Exercise goal: If a line in the listing below includes the word "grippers", pick it out.
..........
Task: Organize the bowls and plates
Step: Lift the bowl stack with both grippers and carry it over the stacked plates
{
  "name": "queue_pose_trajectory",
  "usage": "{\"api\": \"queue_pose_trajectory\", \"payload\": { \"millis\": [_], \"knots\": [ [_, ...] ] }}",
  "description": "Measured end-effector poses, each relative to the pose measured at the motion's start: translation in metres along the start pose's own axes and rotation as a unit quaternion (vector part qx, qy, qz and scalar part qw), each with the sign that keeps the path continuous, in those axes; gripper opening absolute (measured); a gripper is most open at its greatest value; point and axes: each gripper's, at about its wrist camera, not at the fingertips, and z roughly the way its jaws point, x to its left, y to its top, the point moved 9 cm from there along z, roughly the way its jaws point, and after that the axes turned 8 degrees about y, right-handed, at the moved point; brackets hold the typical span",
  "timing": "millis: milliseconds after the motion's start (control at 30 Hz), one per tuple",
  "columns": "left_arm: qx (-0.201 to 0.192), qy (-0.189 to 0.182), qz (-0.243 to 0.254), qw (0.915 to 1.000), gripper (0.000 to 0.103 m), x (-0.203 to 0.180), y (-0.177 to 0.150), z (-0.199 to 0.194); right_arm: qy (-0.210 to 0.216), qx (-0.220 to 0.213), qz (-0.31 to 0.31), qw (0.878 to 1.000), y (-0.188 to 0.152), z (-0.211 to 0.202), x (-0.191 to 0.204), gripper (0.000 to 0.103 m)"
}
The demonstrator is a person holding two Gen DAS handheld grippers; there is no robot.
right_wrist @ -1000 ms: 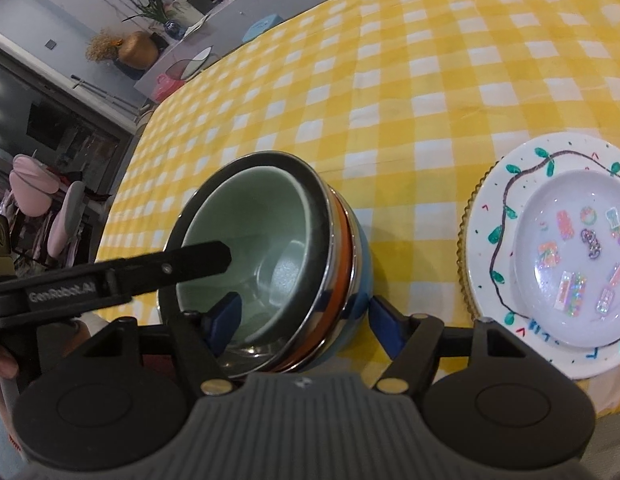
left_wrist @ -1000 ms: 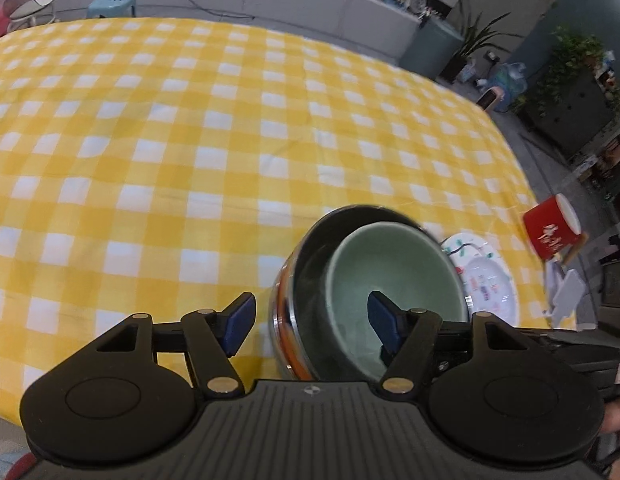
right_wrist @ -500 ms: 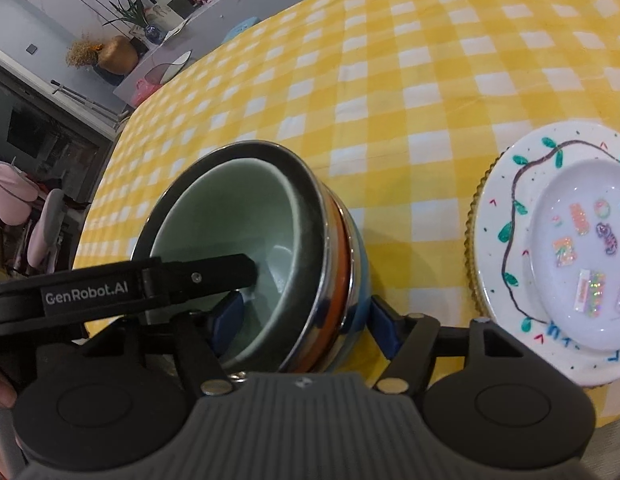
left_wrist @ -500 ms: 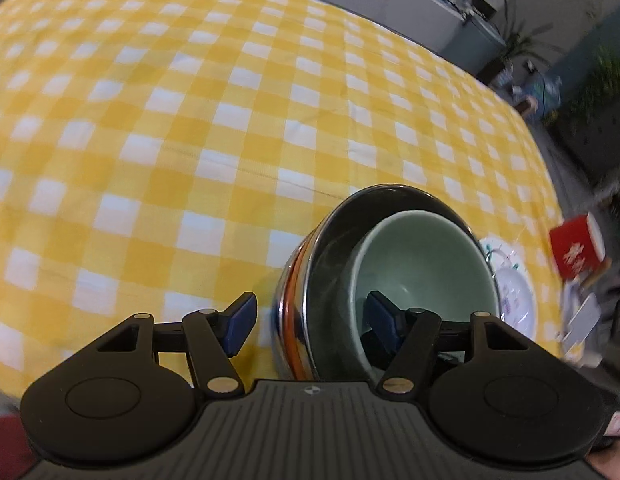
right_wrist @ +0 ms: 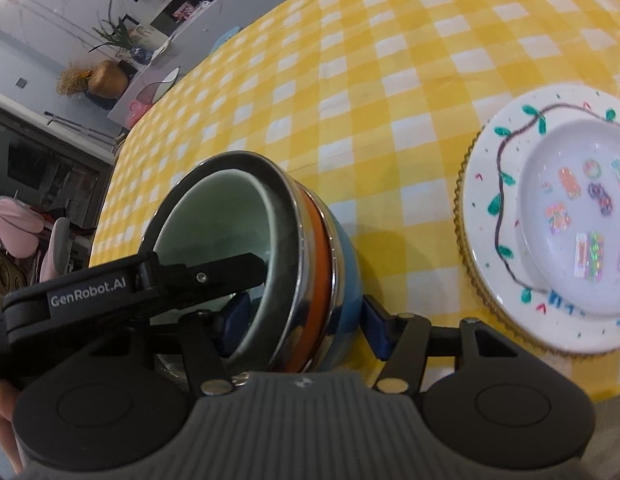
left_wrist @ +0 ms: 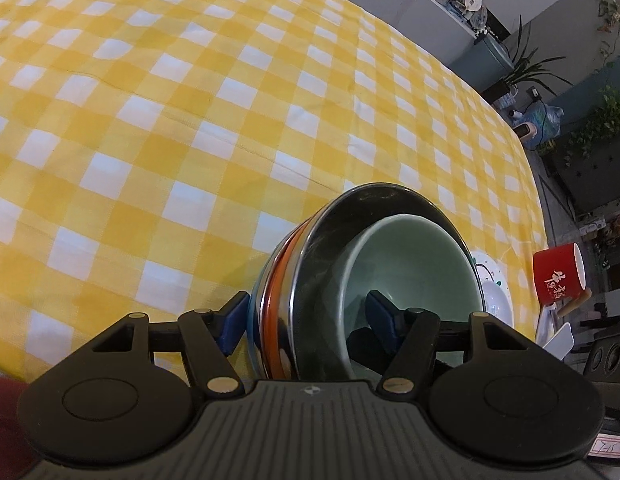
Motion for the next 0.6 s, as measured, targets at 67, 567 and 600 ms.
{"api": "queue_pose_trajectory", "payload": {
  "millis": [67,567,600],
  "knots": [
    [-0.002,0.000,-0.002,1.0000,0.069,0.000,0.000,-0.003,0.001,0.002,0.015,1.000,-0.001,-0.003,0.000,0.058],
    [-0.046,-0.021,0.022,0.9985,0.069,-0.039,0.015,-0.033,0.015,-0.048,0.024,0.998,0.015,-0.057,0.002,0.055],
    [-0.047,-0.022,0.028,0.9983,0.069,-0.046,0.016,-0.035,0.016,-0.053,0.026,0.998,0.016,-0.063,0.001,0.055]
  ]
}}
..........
Answer to the exercise:
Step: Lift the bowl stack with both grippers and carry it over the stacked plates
The demonstrator is a person holding two Gen DAS handheld grippers; there is no robot.

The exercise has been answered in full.